Notes #

These notes are just extracted from Zulip, so are more stream of consciousness than specifications, but they attempt to describe what a command line tool might do that carried out syncing between the local and remote registries, and what else we might want it to do. Given some of the functionality described here is already provided by the download and upload scripts in the data_pipeline_api repo, it probably makes sense for this to be written in python.

There is an alternative to this command line solution, which would be for the Django interface to the local registry to provide the same (or similar) functionality. This would allow the commands to be access through the web interface, or through the REST API and (optionally) also through the native language interfaces. This would not preclude a command line option as well, because it would simply be a wrapper around the REST API.

Distinction between modelling API and backend #

Individual languages communicate with the local registry and the local data store, but communicate no further afield. They need to be able to parse the config.yaml file to understand the relationship between the api requests they receive and the requests they need to make of the registry, however.

All of the syncing:

between the remote registry and the local registry
to populate the local data store by downloading data from remote data stores
to create remote storage locations for local data that is being pushed to the remote registry

is handled by an as-yet-unwritten command line tool, which (for the sake of convenience) I have been calling fdp. This will act a little bit like git.
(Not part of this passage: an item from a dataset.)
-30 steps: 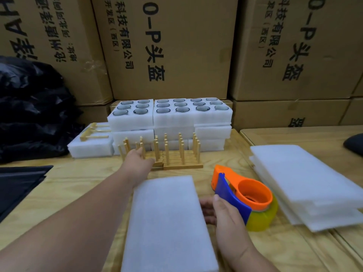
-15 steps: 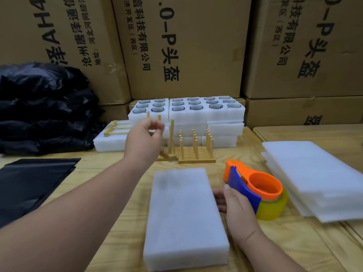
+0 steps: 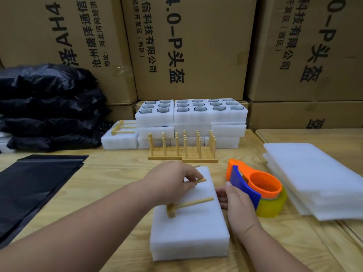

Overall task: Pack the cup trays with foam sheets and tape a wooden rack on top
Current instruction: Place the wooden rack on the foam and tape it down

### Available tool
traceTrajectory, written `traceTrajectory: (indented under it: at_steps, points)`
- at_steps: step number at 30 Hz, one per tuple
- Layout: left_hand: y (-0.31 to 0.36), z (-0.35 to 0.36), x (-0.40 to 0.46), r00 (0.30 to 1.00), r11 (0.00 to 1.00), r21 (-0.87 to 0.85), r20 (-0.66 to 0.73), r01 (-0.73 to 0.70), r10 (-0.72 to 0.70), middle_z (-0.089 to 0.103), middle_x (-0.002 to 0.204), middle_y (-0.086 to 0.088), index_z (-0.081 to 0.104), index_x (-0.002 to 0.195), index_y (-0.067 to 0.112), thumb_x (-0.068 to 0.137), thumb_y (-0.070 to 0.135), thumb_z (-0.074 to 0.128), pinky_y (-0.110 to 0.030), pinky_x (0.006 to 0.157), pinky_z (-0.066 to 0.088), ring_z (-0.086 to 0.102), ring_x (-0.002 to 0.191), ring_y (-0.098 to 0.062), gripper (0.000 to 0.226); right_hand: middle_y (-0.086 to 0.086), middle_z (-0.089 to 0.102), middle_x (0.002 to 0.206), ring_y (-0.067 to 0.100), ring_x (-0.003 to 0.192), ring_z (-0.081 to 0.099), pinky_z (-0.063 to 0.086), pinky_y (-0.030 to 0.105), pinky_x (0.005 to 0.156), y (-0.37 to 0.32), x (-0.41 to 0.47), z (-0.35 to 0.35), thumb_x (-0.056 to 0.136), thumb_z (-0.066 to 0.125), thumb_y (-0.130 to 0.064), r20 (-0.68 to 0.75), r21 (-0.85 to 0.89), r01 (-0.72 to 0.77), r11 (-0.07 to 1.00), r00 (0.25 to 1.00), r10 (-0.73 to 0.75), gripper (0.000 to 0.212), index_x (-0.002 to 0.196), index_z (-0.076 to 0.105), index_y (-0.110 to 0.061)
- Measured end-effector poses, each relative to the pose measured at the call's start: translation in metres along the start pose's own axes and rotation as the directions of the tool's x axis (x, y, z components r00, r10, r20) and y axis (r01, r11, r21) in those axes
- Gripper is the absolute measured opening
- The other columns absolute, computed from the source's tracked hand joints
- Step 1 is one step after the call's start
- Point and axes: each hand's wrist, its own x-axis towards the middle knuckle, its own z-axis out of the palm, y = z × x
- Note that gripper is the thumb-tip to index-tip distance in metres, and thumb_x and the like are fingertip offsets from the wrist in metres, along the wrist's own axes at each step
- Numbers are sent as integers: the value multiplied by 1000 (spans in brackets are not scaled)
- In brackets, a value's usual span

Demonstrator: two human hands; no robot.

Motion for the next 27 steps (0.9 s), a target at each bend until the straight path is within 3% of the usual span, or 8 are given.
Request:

I’m currently imagining it will look like:

fdp pull config.yaml will pull all of the registry entries relevant to this config file into the local registry, and download any files that are referred to in read: or register: blocks to the local data store.
fdp run config.yaml will run the submission script referred to in the config.yaml
fdp commit <some-token> | <path/to/file> will mark a code run or a specific file (and all of its provenance) to be synced back to the remote registry (once we’ve worked out how to refer to code runs in an intuitive way?)
fdp push will sync back any committed changes to the remote registry and upload any associated data to the remote data store (but we still haven’t determined how to specify what to store where)
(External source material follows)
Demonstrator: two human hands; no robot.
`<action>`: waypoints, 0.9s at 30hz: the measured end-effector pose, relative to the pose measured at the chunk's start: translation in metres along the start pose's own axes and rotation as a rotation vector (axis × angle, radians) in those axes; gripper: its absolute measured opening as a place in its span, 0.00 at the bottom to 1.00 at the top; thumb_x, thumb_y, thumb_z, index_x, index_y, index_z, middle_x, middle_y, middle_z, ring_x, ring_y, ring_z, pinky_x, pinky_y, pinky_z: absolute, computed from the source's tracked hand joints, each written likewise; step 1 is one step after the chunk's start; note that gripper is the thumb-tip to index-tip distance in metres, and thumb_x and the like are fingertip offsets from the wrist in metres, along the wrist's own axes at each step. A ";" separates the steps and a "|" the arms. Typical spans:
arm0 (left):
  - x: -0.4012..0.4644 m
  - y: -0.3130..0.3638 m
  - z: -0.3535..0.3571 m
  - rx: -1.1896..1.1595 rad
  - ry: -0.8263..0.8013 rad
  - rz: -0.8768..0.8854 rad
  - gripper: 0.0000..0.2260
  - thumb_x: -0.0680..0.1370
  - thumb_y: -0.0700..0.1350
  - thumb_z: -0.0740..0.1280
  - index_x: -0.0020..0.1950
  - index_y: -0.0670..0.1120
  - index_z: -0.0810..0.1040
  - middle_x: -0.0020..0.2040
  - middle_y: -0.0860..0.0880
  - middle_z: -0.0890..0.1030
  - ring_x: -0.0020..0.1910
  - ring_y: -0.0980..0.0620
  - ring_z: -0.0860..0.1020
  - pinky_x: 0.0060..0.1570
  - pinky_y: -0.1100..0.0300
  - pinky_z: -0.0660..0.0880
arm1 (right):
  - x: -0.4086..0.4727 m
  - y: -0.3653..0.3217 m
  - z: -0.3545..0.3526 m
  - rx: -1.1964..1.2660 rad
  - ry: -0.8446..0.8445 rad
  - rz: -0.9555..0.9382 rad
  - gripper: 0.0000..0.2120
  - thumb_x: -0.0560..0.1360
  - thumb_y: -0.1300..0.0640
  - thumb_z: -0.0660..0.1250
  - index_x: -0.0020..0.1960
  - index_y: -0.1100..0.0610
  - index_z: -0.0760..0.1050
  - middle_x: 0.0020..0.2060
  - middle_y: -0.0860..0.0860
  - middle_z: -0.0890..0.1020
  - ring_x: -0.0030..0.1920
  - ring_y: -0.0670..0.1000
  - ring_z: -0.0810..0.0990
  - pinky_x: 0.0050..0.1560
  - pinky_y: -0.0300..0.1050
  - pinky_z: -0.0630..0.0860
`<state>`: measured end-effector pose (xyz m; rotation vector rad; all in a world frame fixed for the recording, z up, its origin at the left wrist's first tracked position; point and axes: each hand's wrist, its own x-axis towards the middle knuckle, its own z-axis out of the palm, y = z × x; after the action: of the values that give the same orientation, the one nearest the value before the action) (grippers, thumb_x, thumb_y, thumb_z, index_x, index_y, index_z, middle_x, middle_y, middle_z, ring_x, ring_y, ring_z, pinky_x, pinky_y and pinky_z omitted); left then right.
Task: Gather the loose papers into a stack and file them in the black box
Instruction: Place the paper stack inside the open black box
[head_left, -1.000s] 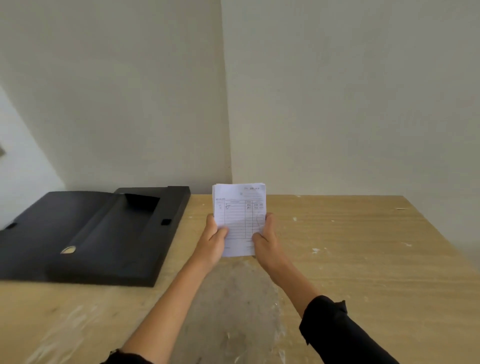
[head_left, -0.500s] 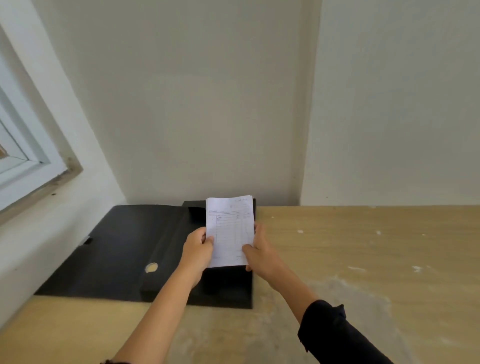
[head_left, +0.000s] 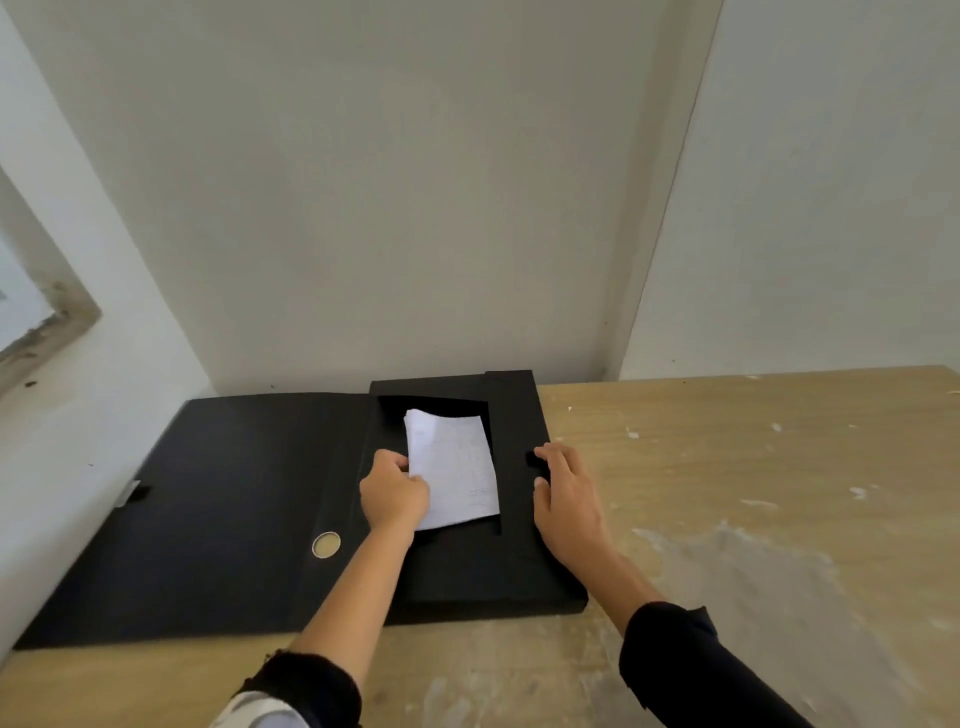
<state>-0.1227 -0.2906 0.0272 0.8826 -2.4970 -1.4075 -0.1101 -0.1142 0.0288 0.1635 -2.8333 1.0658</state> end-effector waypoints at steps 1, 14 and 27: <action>0.002 0.000 0.004 0.038 -0.005 0.046 0.06 0.74 0.34 0.61 0.48 0.42 0.72 0.50 0.42 0.78 0.42 0.48 0.74 0.35 0.58 0.70 | 0.000 0.000 0.002 -0.017 -0.006 -0.004 0.18 0.79 0.63 0.56 0.68 0.60 0.64 0.69 0.53 0.66 0.64 0.50 0.70 0.59 0.31 0.61; -0.013 0.015 0.033 0.323 -0.073 0.245 0.16 0.72 0.45 0.71 0.59 0.44 0.77 0.50 0.45 0.84 0.48 0.48 0.82 0.39 0.59 0.73 | 0.001 0.004 0.008 -0.121 0.005 -0.016 0.20 0.80 0.62 0.54 0.71 0.60 0.60 0.71 0.52 0.63 0.69 0.48 0.65 0.59 0.29 0.56; -0.018 -0.013 -0.031 0.252 -0.054 0.373 0.12 0.77 0.36 0.60 0.57 0.42 0.78 0.56 0.43 0.81 0.54 0.48 0.79 0.50 0.61 0.72 | -0.010 -0.016 -0.010 -0.192 -0.070 -0.165 0.17 0.80 0.61 0.54 0.67 0.61 0.66 0.66 0.54 0.70 0.65 0.53 0.70 0.63 0.42 0.70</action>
<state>-0.0900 -0.3083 0.0368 0.3811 -2.7360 -1.0277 -0.0970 -0.1191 0.0448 0.4170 -2.9016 0.7655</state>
Other commands that might be useful:

fdp status report on overall sync status of registry
fdp status <some-token> | <path/to/file> report on sync status of a specific thing (e.g. a code run) or a specific file
fdp update pull the most recent registry entries (and associated data) for anything in the current registry
fdp gc [--files [--all]] maybe to remove anything from the registry that is not in the provenance history of an unsynced file? Add --files to also delete the associated files from the local data store unless they have restricted accessibility. Add --all to also delete the files from the local data store even if they have restricted accessibility.
fdp delete [--force] <some-token> or fdp delete [--force] <path/to/file> delete a specific thing (e.g. a code run) or a specific file from the registry and local data store, adding --force if it is unsynced.
fdp info <some-token> | <path/to/file> - return metadata or registry information on a specific registry entry or file

The fdp code will handle syncing between two registries using two REST APIs, one at each end, which (I think?) is a significantly harder problem, and so is probably best only solved once though!

We can’t see a way of easily allowing the functionality we need without having a local registry. I think the idea is that the local registry is going to be as standalone as possible. At the moment it’s a single command to install it, and a second to start it up, a third to stop it. Ideally fdp might be able to check if it’s running and start it up and stop it on its own I guess, so the only step would be to install it.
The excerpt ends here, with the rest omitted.